Мама спит. Мы с папой обдумываем последствия ее категорических заявлений. Не хочу штаны на лямках. Мои плечики только округлились, ручки с перетяжечками, над каждым пальчиком ямочка. Ну, кто же такую красоту в штаны на лямках прячет? Папа тоже так думает. Он вспоминает свой вчерашний поход в магазин детской одежды с четким списком и часом времени на приобретение. Впопыхах пробираясь сквозь узкий проход, задевает вешалку. Вещи падают. Поворот судьбы. Смущенный папа, опустившись на одно колено, торопливо помогает продавщице ликвидировать развал. В его руках два платья, алое и небесно-голубое. Размер – кукольный. Все в оборочках и бантиках. Накрахмаленная нижняя юбка, как у принцессы. Нежно струящийся шелк, почти как у мамы; то самое белое, от одного взгляда на которое хочется положить ей руку на талию. Папино лицо озаряет улыбка. Продавщица улыбается в ответ. Папа краснеет и, чтобы скрыть неловкость, спрашивает про одежду, необходимую для новорожденного. Уточнив, что я девочка, продавщица одобрительно кивает в направлении платьев в папиных руках и показывает на вешалки за его спиной.
Папа оборачивается и мужественно встречается лицом к лицу с огромным разнообразием. Он видит меня в пушистой розовой кофте, с ушками на капюшоне, в свитере с тропическими бабочками, джинсовом сарафане с кружевной каймой и вышитой собачкой на кармане, в носочках с оборками из атласных ленточек и бубенчиками. И в платьицах. В алом и небесно-голубом. Из-под кружевных оборок едва видны пухлые ножки в белых рюшечках и алых атласных туфлях. Мои бархатные ручонки обвивают папину шею. Пальчики не соединить. Розовая щечка прижата к папиной. Я пыхчу и смешно надуваю щеки в бесплодных попытках выразить себя. Папа берет все и еще столько же в придачу. Продавщица в восторге. Папа растерян. Он понимает, что произошло, только загружая пакеты с вещами в машину. Их много. Их целая гора. Обреченно вздохнув, он предлагает маме ничего не говорить. Я согласна.

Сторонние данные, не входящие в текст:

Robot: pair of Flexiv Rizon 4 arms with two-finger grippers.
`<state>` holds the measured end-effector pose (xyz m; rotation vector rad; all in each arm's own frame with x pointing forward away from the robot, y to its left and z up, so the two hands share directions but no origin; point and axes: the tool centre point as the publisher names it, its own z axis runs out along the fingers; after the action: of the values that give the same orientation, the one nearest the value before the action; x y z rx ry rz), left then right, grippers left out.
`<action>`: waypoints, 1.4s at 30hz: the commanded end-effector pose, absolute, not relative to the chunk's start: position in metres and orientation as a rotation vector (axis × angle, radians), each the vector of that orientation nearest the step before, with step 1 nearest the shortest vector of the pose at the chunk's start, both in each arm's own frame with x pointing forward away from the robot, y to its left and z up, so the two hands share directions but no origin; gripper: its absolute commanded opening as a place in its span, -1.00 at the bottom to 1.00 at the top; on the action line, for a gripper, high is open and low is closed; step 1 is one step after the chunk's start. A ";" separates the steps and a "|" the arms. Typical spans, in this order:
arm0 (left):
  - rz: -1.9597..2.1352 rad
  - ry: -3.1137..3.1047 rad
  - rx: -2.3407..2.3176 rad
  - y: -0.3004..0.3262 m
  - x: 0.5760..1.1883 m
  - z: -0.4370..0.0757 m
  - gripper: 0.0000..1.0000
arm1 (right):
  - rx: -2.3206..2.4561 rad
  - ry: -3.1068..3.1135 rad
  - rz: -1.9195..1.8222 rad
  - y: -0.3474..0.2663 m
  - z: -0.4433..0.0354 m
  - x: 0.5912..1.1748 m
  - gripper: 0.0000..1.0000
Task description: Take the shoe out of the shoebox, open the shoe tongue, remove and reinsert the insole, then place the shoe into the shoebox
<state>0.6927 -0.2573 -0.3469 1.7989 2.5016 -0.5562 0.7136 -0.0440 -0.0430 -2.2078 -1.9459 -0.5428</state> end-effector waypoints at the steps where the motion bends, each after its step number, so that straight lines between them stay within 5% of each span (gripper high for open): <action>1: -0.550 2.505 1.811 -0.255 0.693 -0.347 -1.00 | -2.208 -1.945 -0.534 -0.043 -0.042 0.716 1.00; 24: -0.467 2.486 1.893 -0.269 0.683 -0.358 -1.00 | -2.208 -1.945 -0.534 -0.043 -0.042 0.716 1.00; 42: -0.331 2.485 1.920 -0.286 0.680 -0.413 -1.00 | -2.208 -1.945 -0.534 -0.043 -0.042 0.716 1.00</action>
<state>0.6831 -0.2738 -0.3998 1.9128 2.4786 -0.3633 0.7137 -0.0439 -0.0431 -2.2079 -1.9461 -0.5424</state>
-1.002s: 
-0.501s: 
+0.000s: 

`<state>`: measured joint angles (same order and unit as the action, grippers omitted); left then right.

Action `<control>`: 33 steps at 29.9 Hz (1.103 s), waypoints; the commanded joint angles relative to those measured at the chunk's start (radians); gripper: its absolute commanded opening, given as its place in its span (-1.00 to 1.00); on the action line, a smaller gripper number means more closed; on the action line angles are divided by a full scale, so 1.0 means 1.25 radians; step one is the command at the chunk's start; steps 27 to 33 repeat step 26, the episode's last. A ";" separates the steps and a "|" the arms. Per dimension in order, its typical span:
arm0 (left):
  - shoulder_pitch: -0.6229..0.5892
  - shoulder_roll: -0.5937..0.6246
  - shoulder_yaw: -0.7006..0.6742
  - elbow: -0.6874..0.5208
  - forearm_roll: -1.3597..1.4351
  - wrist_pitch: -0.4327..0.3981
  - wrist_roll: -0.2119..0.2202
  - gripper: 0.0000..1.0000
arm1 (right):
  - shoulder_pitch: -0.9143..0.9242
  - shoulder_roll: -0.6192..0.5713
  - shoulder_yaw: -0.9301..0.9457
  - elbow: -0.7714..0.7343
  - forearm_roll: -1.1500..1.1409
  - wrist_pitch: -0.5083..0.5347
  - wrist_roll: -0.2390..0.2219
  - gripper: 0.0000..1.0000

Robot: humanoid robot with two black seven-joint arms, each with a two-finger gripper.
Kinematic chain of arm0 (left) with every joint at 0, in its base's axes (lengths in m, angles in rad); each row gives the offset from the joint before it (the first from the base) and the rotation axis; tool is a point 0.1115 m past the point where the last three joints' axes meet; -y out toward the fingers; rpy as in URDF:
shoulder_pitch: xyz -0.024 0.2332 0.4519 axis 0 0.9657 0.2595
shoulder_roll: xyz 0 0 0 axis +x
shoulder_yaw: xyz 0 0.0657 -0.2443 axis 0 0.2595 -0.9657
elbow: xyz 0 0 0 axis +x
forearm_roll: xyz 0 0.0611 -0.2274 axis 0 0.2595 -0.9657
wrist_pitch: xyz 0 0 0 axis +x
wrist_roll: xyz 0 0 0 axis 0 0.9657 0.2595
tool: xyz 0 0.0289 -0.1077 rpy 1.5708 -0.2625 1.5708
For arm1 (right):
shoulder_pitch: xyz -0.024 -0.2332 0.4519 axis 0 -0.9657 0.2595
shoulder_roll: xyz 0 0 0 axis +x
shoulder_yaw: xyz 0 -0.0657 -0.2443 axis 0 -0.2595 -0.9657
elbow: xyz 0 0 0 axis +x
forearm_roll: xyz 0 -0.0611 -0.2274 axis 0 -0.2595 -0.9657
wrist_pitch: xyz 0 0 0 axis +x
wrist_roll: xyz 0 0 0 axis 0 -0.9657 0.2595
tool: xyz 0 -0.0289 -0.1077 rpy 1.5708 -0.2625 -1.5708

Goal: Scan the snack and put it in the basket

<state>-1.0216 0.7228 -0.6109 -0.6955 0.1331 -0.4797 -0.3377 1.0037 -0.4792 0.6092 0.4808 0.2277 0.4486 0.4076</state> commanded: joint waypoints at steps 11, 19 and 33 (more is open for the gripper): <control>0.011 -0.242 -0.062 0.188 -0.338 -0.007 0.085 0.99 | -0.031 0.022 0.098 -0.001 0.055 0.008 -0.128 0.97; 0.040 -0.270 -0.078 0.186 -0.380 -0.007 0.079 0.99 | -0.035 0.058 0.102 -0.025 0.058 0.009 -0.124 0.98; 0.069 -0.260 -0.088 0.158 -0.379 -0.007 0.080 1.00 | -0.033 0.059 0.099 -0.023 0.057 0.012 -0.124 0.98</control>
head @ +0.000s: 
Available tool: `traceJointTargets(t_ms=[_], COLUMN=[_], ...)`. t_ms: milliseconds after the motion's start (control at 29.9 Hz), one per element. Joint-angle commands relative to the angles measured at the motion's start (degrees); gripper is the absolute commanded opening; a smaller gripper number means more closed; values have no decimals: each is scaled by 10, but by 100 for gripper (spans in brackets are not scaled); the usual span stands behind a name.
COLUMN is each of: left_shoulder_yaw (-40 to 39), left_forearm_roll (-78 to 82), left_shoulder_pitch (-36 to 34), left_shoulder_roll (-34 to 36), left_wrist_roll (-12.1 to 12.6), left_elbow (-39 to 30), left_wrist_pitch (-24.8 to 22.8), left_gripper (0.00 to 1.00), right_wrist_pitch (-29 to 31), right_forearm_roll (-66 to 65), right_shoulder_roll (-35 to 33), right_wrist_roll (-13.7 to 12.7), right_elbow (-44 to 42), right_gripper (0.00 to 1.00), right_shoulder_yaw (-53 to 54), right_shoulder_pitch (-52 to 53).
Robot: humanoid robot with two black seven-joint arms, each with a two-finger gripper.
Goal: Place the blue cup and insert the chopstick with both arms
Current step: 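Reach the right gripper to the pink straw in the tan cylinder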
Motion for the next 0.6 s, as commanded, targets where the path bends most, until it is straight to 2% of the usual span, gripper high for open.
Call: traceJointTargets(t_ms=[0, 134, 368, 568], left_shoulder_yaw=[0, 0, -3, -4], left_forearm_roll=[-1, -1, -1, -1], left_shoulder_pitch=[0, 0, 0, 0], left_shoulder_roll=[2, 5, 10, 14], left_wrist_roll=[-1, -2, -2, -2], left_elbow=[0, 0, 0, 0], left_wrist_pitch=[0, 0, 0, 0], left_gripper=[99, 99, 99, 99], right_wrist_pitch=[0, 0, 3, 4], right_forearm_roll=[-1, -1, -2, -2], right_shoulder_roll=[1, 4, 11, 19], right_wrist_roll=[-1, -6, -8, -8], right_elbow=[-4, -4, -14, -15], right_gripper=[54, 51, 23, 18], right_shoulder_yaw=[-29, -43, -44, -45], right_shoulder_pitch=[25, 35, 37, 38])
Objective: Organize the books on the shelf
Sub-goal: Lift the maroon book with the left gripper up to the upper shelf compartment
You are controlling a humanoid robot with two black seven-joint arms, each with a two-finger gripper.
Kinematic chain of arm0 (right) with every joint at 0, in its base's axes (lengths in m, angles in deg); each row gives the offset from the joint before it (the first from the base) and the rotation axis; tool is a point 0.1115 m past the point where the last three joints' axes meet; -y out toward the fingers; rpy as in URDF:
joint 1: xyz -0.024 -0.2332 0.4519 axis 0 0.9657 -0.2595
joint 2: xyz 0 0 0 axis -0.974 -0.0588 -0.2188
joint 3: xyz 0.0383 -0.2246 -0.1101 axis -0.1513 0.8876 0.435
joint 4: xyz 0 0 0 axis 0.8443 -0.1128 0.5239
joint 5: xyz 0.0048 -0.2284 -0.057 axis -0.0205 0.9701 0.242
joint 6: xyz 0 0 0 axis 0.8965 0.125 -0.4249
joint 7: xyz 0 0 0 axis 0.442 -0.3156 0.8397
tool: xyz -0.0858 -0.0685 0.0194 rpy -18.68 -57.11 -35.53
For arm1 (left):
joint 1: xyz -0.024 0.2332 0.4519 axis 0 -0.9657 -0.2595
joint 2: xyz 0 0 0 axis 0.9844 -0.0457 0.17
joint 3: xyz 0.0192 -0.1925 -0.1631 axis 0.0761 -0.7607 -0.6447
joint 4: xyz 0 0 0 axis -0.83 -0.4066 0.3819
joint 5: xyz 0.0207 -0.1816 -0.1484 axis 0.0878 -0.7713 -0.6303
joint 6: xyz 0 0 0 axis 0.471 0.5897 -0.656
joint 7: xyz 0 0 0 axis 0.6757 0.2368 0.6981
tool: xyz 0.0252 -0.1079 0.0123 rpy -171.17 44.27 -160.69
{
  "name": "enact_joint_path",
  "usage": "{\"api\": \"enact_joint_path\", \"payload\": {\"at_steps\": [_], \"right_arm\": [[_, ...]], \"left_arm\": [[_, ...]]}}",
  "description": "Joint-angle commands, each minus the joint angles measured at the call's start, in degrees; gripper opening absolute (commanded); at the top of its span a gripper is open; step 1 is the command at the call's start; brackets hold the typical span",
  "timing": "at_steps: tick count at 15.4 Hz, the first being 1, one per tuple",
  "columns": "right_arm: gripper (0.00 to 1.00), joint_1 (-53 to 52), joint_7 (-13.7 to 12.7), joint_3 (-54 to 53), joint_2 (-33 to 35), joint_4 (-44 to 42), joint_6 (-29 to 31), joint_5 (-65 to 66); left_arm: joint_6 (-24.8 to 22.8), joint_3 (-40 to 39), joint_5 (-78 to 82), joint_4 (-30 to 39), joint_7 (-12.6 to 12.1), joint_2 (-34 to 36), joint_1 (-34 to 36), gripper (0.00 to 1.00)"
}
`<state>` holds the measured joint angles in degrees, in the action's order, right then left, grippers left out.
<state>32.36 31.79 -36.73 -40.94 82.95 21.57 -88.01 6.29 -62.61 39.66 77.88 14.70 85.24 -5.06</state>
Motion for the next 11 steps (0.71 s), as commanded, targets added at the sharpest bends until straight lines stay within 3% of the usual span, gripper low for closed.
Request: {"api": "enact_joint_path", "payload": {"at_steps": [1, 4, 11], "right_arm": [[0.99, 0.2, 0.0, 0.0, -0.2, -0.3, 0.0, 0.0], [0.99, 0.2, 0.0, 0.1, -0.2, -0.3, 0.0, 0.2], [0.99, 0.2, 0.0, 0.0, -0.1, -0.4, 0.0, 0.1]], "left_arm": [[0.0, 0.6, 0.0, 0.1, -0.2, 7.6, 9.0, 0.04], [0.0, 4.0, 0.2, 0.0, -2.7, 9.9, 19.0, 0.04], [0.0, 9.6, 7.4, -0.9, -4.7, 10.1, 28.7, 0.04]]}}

Мне тридцать три недели. Я – сорок два сантиметра и два килограмма четыреста граммов. Движения моего тела видны невооруженным глазом. Локти, пятки, голова поочередно выпирают из маминого живота. Зато его истонченная поверхность пропускает больше света. Закончено формирование почек. Печень подключается к переработке отходов пищеварения. Я наблюдаю за компромиссами вокруг меня и пытаюсь войти в положение других. Меня вдохновляет папино жертвенное согласие на покупку кроватки из бутика в обмен на самодельный пеленальный столик и благодарность за эмоциональную замену его тщательно продуманного списка одежды на гору пакетов с моими платьицами. Проверяя, что миллиарды нейронов в моем мозге, продолжающие нарабатывать триллионы новых связей, успели правильно записать модели соответствующего поведения Я старательно пытаюсь уговорить себя на изоляцию от родителей в комнату с радионяней ради сохранения маминого сна. А еще я знаю папин секрет. Отказать любимой дочери не сможет. Ни в чем!